Mexico's rating and outlook were downgraded on Wednesday by Fitch Ratings and Moody's Investor Service, respectively, citing the worsening outlook for the economy, especially in the backdrop of rising trade tensions.

Fitch downgraded Mexico's sovereign ratings to 'BBB' from 'BBB+', citing risks to public finances from the state oil company Pemex amid weakness in the macroeconomic outlook.

The agency revised the country's rating outlook to 'Stable' from 'Negative'.

Moody's lowered Mexico's rating outlook to 'Negative' saying that the government's policy-making is undermining investor sentiment and growth prospects of economy.

Fitch said the rating downgrade reflects a combination of the increased risk to the public finances from the state oil company, Pemex and the current weakness in the macroeconomic outlook in the face of trade tensions and fiscal constraints.

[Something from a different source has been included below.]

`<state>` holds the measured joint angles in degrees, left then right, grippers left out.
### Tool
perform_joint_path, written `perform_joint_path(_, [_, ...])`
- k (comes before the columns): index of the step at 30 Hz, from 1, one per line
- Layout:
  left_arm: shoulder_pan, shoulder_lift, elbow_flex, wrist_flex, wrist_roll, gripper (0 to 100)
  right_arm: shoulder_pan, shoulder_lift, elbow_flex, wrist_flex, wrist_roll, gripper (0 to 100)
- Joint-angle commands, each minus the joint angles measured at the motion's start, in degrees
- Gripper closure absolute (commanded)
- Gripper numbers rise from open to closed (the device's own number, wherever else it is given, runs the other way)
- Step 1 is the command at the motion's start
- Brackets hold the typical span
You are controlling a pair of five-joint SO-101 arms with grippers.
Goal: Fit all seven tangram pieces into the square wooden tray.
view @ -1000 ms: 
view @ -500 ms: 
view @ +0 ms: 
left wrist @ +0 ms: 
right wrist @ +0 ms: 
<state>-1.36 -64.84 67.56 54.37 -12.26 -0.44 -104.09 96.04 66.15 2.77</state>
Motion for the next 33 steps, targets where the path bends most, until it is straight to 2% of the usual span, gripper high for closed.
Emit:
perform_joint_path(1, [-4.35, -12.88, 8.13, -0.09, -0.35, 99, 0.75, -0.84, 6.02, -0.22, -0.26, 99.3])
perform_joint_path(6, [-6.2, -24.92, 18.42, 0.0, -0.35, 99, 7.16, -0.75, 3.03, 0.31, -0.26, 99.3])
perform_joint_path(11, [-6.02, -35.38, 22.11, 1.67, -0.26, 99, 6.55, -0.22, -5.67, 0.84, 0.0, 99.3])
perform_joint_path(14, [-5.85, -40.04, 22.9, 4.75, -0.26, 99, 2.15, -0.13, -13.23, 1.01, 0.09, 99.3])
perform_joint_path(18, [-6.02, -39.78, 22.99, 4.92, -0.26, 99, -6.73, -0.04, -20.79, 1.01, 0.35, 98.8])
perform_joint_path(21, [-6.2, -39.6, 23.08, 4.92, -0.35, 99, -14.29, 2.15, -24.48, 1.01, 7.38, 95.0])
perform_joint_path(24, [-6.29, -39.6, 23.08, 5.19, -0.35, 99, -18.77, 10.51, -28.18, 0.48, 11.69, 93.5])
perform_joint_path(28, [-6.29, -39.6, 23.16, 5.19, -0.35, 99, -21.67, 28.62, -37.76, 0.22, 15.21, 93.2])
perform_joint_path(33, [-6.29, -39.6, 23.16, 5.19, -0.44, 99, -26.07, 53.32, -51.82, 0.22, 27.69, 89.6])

Mexico's growth is expected to underperform further as downside risks are magnified by threats by U.S. President Trump to impose tariffs on Mexico from June 10. The five-year GDP growth averages 2.6 percent, which was below the 'BBB' median of 3.6 percent, the rating agency noted.

Further, Fitch viewed that meeting fiscal targets will become more difficult heading into 2020 and could result in tighter policy that creates a further headwind to growth.

Moody's said unpredictable policy-making along with the changes in the role of Pemex in the context of Mexico's energy policy, threaten to lift debt in years ahead, thereby eroding the fiscal strength of the nation.

Late May, Trump announced that new tariffs will be imposed on Mexican imports if the country does not take steps to curb immigration. He has threatened to slap a 5 percent tariff on all imports from Mexico starting June 10.

The White House warned that if Mexico did not act as Trump demanded, tariffs would rise by 5 percent each month until October 1, when the rate would reach 25 percent.

Economists at Goldman Sachs see a 70 percent chance of the US following through on its threat against imports from Mexico on June 10. They also expect the tariffs to be raised to 10 percent at the start of July.

A major concern for both Mexico is Trump's threat to raise tariffs on automobile imports.